L’article 1641 du Code civil définit le vice caché comme un défaut de la chose vendue qui la rend impropre à l’usage auquel on la destine, ou qui en diminue tellement l’usage que l’acquéreur ne l’aurait pas achetée, ou n’en aurait donné qu’un moindre prix, s’il en avait eu connaissance. Le vice caché n’est pas nécessairement un vice dissimulé intentionnellement par le vendeur : il peut être ignoré du vendeur lui-même, précisément parce qu’il n’est pas décelable à l’œil nu.

Les 4 critères cumulatifs pour qu’un vice caché soit reconnu

Pour actionner la garantie des vices cachés, quatre conditions doivent être réunies simultanément. Le vice doit être non apparent, c’est-à-dire qu’il ne pouvait pas être détecté lors d’une inspection visuelle normale de la part d’un acquéreur ordinaire. Il doit être antérieur à la vente ou au moins concomitant à celle-ci. Il doit être inconnu de l’acquéreur au moment de la signature de l’acte. Il doit enfin affecter substantiellement l’usage du bien, au point que l’acquéreur n’aurait pas acheté ou aurait négocié un prix inférieur.

Ce qui ne constitue pas un vice caché

Un défaut visible lors de la visite, un désordre mentionné dans l’acte de vente ou couvert par un diagnostic immobilier remis à l’acquéreur ne peut pas être invoqué comme vice caché.
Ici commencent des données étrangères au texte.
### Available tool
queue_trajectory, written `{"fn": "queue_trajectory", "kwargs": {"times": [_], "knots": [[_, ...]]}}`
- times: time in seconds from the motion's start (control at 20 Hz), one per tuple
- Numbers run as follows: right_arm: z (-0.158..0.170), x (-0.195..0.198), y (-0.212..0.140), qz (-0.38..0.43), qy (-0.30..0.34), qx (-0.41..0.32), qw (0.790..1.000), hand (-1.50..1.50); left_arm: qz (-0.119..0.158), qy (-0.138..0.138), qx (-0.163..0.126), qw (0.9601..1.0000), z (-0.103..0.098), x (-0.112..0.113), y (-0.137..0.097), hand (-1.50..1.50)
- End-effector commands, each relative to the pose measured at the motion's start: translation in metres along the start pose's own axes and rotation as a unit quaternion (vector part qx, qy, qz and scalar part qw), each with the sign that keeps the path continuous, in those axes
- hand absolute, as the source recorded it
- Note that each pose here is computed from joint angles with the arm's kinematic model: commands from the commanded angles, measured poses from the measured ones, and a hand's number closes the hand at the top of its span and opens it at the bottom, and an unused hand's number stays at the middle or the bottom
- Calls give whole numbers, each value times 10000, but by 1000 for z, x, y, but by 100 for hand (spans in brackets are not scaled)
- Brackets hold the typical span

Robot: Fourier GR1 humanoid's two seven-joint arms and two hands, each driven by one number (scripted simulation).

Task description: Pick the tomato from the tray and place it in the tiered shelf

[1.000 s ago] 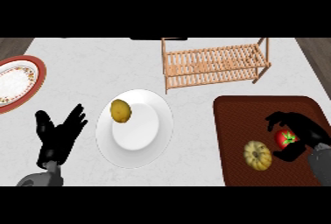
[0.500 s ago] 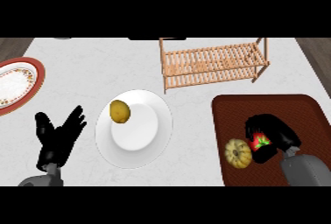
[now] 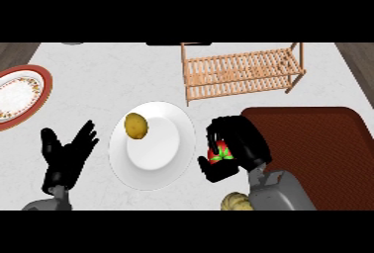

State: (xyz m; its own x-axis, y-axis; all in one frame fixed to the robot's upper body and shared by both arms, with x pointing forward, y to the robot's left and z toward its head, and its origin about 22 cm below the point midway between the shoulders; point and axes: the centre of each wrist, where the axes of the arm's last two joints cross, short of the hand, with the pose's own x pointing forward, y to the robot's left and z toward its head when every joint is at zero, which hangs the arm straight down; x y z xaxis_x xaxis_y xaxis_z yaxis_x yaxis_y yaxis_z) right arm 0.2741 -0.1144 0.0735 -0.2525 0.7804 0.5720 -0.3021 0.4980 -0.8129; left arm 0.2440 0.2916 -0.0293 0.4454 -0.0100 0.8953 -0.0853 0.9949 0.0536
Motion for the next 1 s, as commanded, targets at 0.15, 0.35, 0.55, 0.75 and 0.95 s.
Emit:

C’est une limite importante : les diagnostics obligatoires (amiante, termites, électricité, gaz, etc.) ferment le recours sur les points qu’ils couvrent explicitement. Un problème survenu après la vente ne relève pas non plus de cette garantie.

Exemples concrets reconnus par les tribunaux

Les vices cachés les plus fréquemment retenus en jurisprudence sont les suivants : présence de fissures structurelles dans les murs ou les fondations, humidité pathologique rendant le logement impropre à l’habitation, charpente dégradée compromettant la solidité du bâtiment, caractère inondable du terrain, système de chauffage hors d’usage, nuisances sonores excessives liées à une installation collective mal isolée.